Is categorical encoding a type of word embedding?

Word embedding refers to the techniques in which a word is represented by a vector. There are also integer encoding and one-hot encoding, which I will collectively call categorical encoding.

I can see no fundamental difference between the categorical encoding and word embedding at a fundamental level. They may be different at an application level.

Is it true that categorical encoding is a type of word embedding? And are different names solely due to the task in which apply the technique?

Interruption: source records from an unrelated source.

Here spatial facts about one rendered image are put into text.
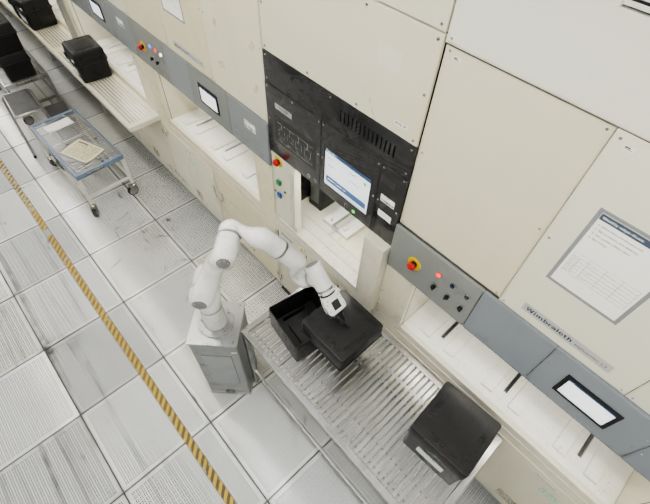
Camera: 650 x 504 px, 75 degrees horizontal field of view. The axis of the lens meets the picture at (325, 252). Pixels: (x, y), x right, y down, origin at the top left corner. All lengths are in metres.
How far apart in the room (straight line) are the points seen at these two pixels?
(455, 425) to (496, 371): 0.44
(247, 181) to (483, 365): 1.87
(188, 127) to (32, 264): 1.72
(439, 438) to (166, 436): 1.79
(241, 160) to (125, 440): 1.99
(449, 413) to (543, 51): 1.46
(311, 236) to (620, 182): 1.78
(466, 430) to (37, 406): 2.69
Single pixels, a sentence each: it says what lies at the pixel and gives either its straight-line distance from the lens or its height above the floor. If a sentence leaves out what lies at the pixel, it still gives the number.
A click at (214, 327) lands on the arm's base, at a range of 2.39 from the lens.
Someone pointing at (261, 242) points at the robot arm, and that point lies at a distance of 1.73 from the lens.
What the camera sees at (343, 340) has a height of 1.06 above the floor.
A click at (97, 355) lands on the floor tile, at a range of 3.49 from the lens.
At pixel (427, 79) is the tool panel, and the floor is 2.20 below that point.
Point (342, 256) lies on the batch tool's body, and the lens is 2.53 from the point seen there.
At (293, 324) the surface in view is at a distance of 2.40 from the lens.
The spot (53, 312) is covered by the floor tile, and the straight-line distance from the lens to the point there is 3.83.
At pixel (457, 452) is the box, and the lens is 2.02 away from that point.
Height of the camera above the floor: 2.89
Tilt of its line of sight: 53 degrees down
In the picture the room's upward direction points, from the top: 3 degrees clockwise
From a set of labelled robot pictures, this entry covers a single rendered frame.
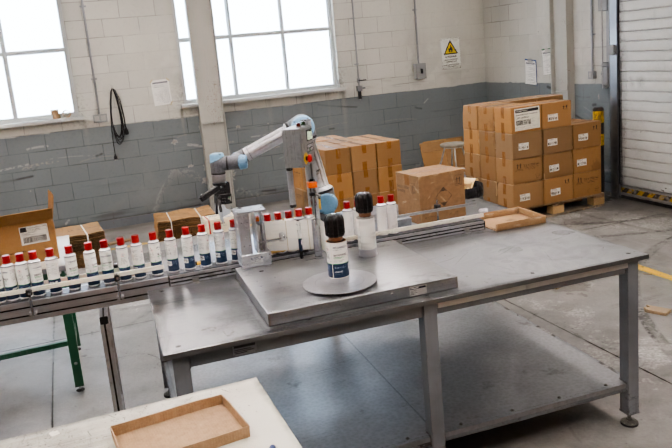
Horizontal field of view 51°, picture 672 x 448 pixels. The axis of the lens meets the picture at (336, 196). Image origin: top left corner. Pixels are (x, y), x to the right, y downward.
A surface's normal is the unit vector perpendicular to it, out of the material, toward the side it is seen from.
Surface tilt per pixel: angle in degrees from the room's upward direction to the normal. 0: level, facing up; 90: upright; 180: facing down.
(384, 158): 91
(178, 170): 90
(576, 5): 90
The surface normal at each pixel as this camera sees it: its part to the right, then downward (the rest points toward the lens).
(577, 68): -0.93, 0.15
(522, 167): 0.38, 0.10
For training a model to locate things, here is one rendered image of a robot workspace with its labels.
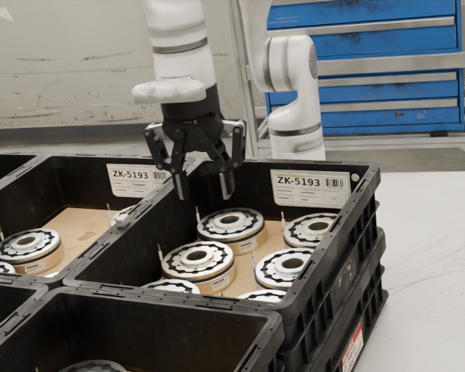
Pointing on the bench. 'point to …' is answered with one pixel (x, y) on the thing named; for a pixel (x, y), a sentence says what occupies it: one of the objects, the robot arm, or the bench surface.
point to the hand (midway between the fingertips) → (204, 187)
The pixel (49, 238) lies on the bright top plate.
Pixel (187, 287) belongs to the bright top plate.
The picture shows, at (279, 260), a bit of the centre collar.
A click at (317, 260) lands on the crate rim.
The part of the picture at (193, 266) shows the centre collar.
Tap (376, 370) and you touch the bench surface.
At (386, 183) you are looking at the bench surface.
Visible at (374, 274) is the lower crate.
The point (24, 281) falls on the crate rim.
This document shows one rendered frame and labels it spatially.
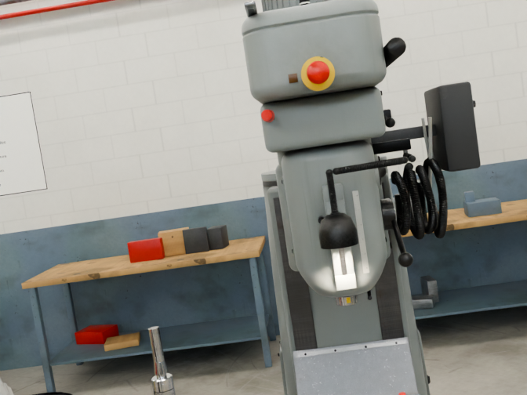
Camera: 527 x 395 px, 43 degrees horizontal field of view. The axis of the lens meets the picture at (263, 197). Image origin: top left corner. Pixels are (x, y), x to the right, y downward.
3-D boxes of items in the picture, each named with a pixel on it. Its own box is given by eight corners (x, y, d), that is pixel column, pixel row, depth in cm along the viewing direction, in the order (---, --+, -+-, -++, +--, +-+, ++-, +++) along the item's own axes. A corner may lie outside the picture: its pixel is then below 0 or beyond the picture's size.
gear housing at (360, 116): (389, 135, 131) (382, 84, 130) (265, 154, 133) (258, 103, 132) (372, 135, 164) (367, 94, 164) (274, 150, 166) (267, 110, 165)
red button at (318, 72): (331, 81, 117) (328, 58, 116) (308, 85, 117) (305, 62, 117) (330, 83, 120) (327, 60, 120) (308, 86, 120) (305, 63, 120)
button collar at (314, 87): (336, 87, 120) (332, 53, 119) (303, 92, 120) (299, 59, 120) (336, 88, 122) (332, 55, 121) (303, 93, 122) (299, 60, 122)
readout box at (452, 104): (486, 167, 162) (475, 80, 161) (448, 172, 163) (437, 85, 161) (467, 163, 182) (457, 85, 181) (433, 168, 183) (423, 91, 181)
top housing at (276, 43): (392, 79, 121) (380, -11, 120) (248, 102, 123) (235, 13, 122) (368, 95, 167) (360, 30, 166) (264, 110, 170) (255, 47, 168)
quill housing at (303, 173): (398, 292, 137) (377, 137, 135) (298, 306, 139) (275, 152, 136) (387, 273, 156) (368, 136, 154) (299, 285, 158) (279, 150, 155)
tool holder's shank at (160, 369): (171, 373, 151) (163, 325, 150) (165, 378, 147) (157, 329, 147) (158, 374, 151) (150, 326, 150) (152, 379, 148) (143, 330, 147)
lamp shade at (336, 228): (328, 251, 123) (322, 217, 122) (315, 246, 130) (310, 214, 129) (364, 244, 124) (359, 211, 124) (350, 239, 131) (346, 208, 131)
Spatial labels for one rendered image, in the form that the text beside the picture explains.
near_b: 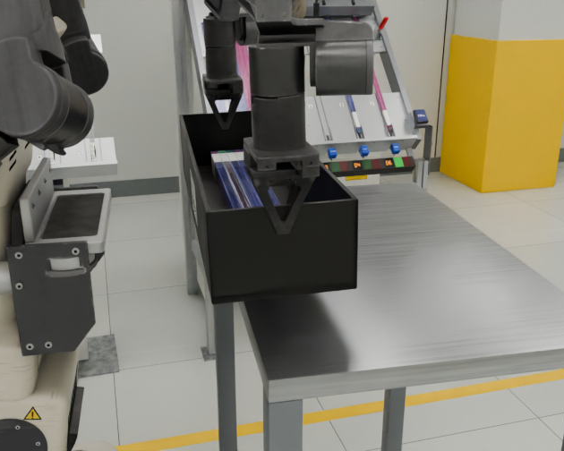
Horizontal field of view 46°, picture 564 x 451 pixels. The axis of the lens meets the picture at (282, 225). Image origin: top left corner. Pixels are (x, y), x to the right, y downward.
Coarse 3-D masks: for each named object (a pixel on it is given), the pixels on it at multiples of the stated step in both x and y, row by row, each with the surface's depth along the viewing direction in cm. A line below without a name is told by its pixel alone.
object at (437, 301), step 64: (384, 192) 138; (384, 256) 106; (448, 256) 106; (512, 256) 106; (256, 320) 86; (320, 320) 86; (384, 320) 86; (448, 320) 86; (512, 320) 86; (320, 384) 75; (384, 384) 76; (384, 448) 166
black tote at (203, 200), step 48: (192, 144) 126; (240, 144) 128; (192, 192) 97; (288, 192) 111; (336, 192) 82; (240, 240) 74; (288, 240) 75; (336, 240) 76; (240, 288) 76; (288, 288) 77; (336, 288) 78
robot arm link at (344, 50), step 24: (264, 0) 65; (288, 0) 65; (264, 24) 66; (288, 24) 66; (312, 24) 66; (336, 24) 66; (360, 24) 66; (336, 48) 65; (360, 48) 65; (336, 72) 65; (360, 72) 65
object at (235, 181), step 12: (216, 156) 121; (228, 156) 121; (240, 156) 121; (216, 168) 115; (228, 168) 113; (240, 168) 113; (216, 180) 117; (228, 180) 106; (240, 180) 106; (228, 192) 100; (240, 192) 100; (252, 192) 100; (228, 204) 99; (240, 204) 95; (252, 204) 95; (276, 204) 95

A one-hot vector contains one element that is 1 and all other elements are 0. So, for example, the vector $$[0, 0, 1, 0]$$ is a one-hot vector, while the vector $$[0, 2, 0.2, 0]$$ is not. (Given that the sum of all elements in the one-hot vector is equal to 1 and all elements are in the range $$[0, 1]$$, a one-hot vector is a probability vector, although this may be irrelevant.) To represent your objects as one-hot vectors, you first need to know how many objects you have (in the context of NLP, this is often the vocabulary size). Let's say you have $$N$$ distinct elements (e.g. words), then, in order for two objects not to be mapped to the same one-hot vector, you need to have one-hot vectors of $$N$$ dimensions. So, if $$N$$ is very large, this can be a disadvantage of one-hot encoding, although, in principle, you only need to store the index of the $$1$$ for each one-hot vector.